## [AIM OF THE EXERCISE]
Begin at the top of the listing below. Write each line out exactly, ending with the line that holds "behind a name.".

## [PROVIDED MATERIAL]
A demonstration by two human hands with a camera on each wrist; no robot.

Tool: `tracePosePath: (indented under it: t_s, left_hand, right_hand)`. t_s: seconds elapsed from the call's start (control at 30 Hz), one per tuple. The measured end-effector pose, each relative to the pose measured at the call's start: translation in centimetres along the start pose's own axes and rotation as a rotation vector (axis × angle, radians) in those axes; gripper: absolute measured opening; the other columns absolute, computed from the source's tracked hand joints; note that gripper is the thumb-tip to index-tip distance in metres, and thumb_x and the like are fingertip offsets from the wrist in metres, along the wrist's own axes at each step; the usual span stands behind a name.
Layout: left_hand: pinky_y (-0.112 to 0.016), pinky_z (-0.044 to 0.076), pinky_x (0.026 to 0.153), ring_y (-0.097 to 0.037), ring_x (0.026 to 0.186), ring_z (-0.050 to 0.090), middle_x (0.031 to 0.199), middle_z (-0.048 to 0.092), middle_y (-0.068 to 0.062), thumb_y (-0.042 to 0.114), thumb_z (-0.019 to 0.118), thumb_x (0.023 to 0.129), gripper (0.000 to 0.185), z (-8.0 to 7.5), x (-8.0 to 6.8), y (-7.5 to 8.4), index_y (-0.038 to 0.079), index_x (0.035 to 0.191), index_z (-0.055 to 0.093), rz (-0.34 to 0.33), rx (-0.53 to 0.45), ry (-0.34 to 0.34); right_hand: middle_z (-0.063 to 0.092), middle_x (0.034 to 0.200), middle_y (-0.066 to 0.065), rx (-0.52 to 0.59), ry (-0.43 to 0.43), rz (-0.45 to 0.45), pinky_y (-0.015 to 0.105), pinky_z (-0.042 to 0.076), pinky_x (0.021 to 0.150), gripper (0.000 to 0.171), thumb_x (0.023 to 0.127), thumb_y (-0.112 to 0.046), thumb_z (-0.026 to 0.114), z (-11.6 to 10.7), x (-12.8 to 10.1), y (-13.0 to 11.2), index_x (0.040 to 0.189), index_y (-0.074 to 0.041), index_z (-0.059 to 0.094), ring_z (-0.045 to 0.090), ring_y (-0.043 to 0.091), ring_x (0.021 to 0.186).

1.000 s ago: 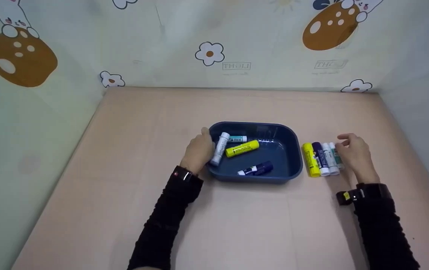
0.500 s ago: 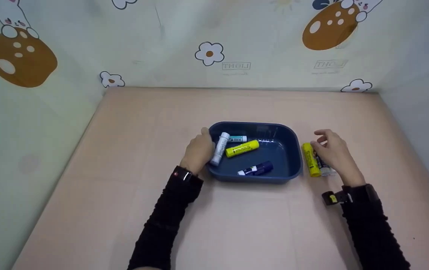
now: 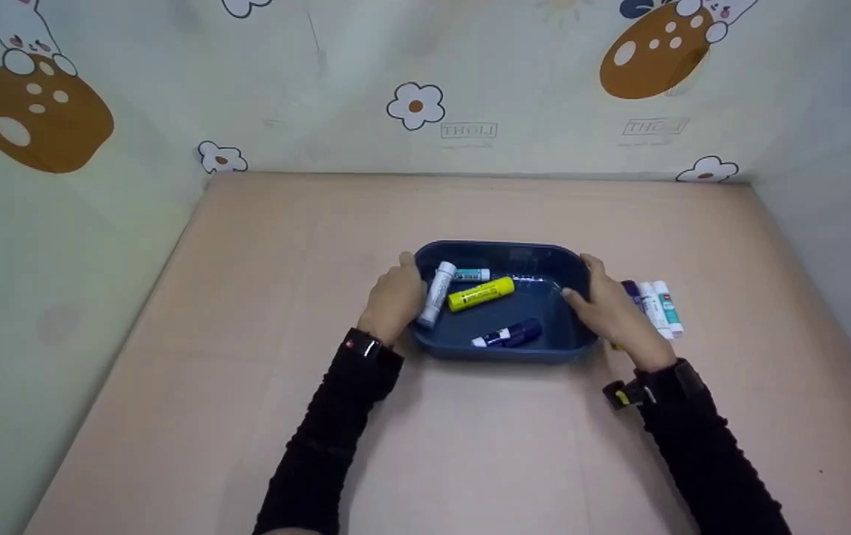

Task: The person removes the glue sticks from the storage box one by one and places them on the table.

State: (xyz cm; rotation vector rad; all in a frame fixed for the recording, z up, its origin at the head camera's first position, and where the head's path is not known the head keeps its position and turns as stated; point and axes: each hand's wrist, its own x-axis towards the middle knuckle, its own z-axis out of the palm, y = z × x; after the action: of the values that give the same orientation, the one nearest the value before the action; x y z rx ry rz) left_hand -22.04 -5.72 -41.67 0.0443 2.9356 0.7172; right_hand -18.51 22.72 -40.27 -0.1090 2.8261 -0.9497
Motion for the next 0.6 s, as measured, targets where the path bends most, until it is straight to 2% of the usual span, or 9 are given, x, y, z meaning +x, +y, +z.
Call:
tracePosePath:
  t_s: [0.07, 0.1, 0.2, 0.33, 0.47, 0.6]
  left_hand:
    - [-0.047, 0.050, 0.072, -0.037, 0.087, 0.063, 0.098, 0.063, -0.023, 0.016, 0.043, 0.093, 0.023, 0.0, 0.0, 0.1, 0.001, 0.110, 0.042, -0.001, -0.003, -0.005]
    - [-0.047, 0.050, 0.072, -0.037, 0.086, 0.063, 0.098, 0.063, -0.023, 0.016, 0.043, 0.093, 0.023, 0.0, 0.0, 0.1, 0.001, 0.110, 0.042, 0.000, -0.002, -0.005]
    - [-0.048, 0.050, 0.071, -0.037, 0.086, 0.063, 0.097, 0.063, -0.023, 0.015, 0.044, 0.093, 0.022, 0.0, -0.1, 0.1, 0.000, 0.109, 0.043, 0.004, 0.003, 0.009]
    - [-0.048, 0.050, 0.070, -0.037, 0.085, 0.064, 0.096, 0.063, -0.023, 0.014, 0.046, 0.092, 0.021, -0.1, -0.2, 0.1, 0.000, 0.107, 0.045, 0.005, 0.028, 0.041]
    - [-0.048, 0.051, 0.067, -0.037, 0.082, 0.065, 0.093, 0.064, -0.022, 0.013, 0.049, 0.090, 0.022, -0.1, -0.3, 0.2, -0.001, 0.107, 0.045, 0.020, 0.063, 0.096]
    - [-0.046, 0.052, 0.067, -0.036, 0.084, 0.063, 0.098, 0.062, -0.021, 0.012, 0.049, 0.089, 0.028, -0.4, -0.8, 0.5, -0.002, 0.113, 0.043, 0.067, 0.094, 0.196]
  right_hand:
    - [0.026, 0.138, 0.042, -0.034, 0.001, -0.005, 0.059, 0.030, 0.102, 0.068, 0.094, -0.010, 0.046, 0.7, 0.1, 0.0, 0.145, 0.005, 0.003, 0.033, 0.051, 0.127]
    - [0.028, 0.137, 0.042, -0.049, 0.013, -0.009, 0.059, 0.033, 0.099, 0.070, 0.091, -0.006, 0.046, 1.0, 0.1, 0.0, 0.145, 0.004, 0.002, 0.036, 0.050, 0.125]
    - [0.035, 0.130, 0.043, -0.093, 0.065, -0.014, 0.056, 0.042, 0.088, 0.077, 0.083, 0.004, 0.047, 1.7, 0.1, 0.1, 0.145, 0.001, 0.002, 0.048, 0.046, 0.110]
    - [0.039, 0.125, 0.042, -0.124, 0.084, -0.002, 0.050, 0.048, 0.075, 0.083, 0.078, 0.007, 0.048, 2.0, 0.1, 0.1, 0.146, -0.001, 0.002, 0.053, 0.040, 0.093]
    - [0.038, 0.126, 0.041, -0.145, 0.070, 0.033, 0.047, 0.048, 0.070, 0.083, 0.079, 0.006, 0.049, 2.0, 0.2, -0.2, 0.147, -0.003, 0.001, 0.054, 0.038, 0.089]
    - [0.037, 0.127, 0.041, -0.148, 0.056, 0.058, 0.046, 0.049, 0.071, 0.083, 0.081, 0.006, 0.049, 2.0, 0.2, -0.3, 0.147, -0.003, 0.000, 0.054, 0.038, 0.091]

## [EXERCISE ANSWER]
A demonstration by two human hands with a camera on each wrist; no robot.

Tool: `tracePosePath: (indented under it: t_s, left_hand, right_hand)`. t_s: seconds elapsed from the call's start (control at 30 Hz), one per tuple. The measured end-effector pose, each relative to the pose measured at the call's start: translation in centimetres along the start pose's own axes and rotation as a rotation vector (axis × angle, radians) in those axes; gripper: absolute measured opening; the other columns absolute, computed from the source's tracked hand joints; note that gripper is the thumb-tip to index-tip distance in metres, and thumb_x and the like are fingertip offsets from the wrist in metres, along the wrist's own axes at each step; the usual span stands behind a name.

This output requires no further additions.